A well-known literary quote about New York is that of author EB White, who in 1948 wrote about “the city that locusts devour by day and spit up every night.” In fact, Manhattan’s population before the pandemic hovered around 3.1 million during the day and 1.6 million at night.
“There will be a tendency for workplaces to be distributed to other parts of the city, outside of Manhattan Island,” Wylde predicts. This change would allow shorter daily trips.
Remote working, which is here to stay, is expected to transform the future in New York City more than in any other urban area in the country. Folha spoke to the director of a media company, located in downtown Manhattan, which has fewer than 50 employees. The company suffered significant losses in 2020 and tried to renegotiate with the owner the annual lease of $ 400,000 (R $ 2.1 million), which runs until 2027.
He heard a resounding “no” in the middle of last year. Given the extension of the pandemic, the property owner agreed to use the initial deposit of three months’ rent to reduce monthly expenses for one year, but the company will have to deposit twice the same amount, at the end. of the agreement.
The manager, who has chosen not to identify himself due to ongoing negotiations, estimates that, in the best-case scenario, there will be a face-to-face rotation of half of the employees every three days, starting from middle of the year. .
When asked if she sees with concern the news of the possible rush to the financial sector, with hedge funds selling their covers and moving offices to Florida, Kathryn Wylde explains that these are not the cheapest mansions. dear ones from the other state which attract financiers.

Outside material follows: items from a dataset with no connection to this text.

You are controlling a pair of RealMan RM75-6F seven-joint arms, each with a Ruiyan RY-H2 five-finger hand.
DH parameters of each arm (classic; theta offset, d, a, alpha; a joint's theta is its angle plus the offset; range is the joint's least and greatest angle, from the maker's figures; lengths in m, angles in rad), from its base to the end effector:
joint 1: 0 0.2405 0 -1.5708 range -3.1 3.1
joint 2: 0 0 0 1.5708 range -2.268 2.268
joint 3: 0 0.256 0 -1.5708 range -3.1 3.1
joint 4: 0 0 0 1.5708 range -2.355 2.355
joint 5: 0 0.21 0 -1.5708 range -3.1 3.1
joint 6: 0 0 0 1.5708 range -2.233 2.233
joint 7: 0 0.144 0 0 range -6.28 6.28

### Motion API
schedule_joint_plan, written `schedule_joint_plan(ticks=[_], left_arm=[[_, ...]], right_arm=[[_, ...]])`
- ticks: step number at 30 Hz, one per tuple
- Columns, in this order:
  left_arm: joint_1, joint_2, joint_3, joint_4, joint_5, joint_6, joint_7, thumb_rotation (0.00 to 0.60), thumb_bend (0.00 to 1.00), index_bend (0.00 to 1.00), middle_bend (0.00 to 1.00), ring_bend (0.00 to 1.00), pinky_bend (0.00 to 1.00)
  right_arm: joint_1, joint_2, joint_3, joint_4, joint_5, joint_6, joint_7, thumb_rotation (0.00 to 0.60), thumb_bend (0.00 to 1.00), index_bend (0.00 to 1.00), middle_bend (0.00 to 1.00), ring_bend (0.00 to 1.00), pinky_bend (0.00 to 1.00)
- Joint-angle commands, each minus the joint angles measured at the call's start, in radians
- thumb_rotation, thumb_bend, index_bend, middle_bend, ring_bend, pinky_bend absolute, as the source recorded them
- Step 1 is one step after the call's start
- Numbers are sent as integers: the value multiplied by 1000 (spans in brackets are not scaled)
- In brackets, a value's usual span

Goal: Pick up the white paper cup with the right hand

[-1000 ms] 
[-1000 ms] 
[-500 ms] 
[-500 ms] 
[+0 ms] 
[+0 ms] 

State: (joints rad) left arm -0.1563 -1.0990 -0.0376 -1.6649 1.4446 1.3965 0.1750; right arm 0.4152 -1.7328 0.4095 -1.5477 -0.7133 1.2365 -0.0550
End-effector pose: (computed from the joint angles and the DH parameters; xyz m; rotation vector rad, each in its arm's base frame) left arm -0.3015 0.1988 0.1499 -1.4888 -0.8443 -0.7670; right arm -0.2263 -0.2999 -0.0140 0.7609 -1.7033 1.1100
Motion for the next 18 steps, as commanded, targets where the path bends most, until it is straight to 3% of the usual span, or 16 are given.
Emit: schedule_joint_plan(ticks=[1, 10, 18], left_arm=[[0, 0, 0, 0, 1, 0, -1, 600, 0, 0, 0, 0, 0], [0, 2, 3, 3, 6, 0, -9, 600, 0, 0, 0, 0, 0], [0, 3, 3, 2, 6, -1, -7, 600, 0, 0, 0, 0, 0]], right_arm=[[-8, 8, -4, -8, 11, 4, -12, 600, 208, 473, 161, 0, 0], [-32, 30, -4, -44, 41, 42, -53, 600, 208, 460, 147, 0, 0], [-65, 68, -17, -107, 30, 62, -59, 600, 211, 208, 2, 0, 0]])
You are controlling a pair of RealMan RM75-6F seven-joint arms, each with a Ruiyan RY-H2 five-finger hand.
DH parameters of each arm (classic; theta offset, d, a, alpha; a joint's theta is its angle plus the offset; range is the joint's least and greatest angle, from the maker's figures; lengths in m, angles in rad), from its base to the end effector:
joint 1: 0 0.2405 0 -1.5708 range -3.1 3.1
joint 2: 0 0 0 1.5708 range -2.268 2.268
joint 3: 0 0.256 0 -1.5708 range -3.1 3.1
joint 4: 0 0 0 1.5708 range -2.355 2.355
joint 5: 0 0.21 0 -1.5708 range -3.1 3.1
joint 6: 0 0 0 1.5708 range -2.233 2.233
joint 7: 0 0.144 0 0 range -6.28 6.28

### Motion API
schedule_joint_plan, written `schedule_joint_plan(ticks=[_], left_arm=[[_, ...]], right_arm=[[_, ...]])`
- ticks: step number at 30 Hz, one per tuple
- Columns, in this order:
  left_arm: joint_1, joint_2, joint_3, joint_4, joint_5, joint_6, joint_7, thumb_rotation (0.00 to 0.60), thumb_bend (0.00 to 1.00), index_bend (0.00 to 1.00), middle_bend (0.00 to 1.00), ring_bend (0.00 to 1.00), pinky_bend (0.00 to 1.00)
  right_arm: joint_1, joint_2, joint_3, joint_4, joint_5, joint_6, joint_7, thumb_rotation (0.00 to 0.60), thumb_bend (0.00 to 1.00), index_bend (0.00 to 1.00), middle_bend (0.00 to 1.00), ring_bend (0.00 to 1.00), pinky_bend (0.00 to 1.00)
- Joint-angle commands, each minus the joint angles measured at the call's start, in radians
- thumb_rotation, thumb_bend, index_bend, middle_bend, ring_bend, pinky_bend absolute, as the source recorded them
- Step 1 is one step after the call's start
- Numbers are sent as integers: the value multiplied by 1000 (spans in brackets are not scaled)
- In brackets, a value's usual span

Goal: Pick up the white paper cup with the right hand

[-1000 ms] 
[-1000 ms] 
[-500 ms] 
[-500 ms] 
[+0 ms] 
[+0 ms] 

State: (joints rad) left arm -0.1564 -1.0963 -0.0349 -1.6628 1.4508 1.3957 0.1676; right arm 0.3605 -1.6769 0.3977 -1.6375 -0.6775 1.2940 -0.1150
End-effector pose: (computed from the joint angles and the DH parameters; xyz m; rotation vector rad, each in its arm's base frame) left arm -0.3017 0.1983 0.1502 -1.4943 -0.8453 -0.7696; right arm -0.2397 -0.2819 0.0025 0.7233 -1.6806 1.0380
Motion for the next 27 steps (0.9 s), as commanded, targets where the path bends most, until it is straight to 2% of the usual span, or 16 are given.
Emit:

“This is the fiscal climate,” she said, recalling that with the approved state legislature and municipal tax changes, New York millionaires will receive the biggest lion bite across the country – until ‘at 52%.
Although it employs less than 10% of New Yorkers, the financial sector generates nearly 20% of the city’s tax revenue.
This reporter went through more than one recession in New York. In the crisis that marked the early 1990s, for example, she managed to reduce the rent to 40% of what she had paid five years earlier. The pandemic has driven tens of thousands of New Yorkers without the desire to work in cramped and expensive apartments, especially those with children who are intermittently remote schooling.
A certain 20th century New York postcard is unlikely to return, as no other major city will emerge from this pandemic unchanged. But if the history of other crises repeats itself, empty and more accessible spaces can attract a new generation of urban explorers to regenerate the continent’s most diverse metropolis.